_Work instructions_: Restate word for word the lines of the data below, from the first through the one that has "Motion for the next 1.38".

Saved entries
◆ ◆ ◆ ◆ ◆

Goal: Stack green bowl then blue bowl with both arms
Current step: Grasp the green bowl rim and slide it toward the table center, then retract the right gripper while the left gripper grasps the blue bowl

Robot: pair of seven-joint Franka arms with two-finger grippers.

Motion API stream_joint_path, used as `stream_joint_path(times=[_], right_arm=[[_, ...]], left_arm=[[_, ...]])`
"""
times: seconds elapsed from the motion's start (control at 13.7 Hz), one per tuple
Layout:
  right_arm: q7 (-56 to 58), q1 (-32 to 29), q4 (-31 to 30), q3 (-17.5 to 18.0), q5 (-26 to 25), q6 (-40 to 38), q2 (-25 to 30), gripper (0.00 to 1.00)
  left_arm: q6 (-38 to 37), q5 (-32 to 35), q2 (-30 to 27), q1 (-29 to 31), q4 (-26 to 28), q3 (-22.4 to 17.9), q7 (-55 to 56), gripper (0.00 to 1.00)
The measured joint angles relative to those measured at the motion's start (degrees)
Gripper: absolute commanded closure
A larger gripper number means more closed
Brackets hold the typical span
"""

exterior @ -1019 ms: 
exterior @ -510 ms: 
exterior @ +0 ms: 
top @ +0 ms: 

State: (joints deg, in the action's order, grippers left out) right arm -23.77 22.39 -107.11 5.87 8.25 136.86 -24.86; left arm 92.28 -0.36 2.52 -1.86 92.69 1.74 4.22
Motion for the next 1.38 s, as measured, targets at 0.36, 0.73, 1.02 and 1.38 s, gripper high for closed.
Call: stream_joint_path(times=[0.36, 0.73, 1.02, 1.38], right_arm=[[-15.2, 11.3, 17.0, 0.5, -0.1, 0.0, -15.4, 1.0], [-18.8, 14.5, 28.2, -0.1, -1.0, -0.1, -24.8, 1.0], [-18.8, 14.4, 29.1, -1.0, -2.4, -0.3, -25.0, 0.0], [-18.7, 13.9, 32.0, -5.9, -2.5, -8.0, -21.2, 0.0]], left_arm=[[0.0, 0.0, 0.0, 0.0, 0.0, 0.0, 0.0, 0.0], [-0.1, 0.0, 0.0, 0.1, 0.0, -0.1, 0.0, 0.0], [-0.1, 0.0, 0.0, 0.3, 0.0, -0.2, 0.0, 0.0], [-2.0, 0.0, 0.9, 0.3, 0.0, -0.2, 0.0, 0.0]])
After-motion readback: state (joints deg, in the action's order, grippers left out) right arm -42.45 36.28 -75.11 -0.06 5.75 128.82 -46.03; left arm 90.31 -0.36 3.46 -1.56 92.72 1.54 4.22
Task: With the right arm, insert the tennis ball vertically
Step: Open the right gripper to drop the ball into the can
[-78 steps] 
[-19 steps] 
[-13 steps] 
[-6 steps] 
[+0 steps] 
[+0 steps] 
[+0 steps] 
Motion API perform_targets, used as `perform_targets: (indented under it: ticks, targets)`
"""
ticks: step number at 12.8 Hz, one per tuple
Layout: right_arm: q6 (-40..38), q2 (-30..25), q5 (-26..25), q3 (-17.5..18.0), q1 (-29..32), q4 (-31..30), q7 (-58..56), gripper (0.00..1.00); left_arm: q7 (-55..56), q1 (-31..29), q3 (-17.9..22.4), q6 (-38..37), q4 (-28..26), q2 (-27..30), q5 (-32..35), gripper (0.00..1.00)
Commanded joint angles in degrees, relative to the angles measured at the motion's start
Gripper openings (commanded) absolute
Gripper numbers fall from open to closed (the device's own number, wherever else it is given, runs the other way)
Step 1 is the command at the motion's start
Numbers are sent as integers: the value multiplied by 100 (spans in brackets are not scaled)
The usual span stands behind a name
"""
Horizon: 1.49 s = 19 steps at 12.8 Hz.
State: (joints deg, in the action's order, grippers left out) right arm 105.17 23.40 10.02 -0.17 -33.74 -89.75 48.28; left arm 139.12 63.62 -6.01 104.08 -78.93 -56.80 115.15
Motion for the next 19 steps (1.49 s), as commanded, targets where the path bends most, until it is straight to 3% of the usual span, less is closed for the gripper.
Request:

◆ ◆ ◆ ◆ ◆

_Result of this task_:
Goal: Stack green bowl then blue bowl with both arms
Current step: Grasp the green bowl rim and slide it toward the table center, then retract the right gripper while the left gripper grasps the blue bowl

Robot: pair of seven-joint Franka arms with two-finger grippers.

Motion API stream_joint_path, used as `stream_joint_path(times=[_], right_arm=[[_, ...]], left_arm=[[_, ...]])`
"""
times: seconds elapsed from the motion's start (control at 13.7 Hz), one per tuple
Layout:
  right_arm: q7 (-56 to 58), q1 (-32 to 29), q4 (-31 to 30), q3 (-17.5 to 18.0), q5 (-26 to 25), q6 (-40 to 38), q2 (-25 to 30), gripper (0.00 to 1.00)
  left_arm: q6 (-38 to 37), q5 (-32 to 35), q2 (-30 to 27), q1 (-29 to 31), q4 (-26 to 28), q3 (-22.4 to 17.9), q7 (-55 to 56), gripper (0.00 to 1.00)
The measured joint angles relative to those measured at the motion's start (degrees)
Gripper: absolute commanded closure
A larger gripper number means more closed
Brackets hold the typical span
"""

exterior @ -1019 ms: 
exterior @ -510 ms: 
exterior @ +0 ms: 
top @ +0 ms: 

State: (joints deg, in the action's order, grippers left out) right arm -23.77 22.39 -107.11 5.87 8.25 136.86 -24.86; left arm 92.28 -0.36 2.52 -1.86 92.69 1.74 4.22
Motion for the next 1.38 s, as measured, targets at 0.36, 0.73, 1.02 and 1.38 s, gripper high for closed.

This exercise requires no further answer.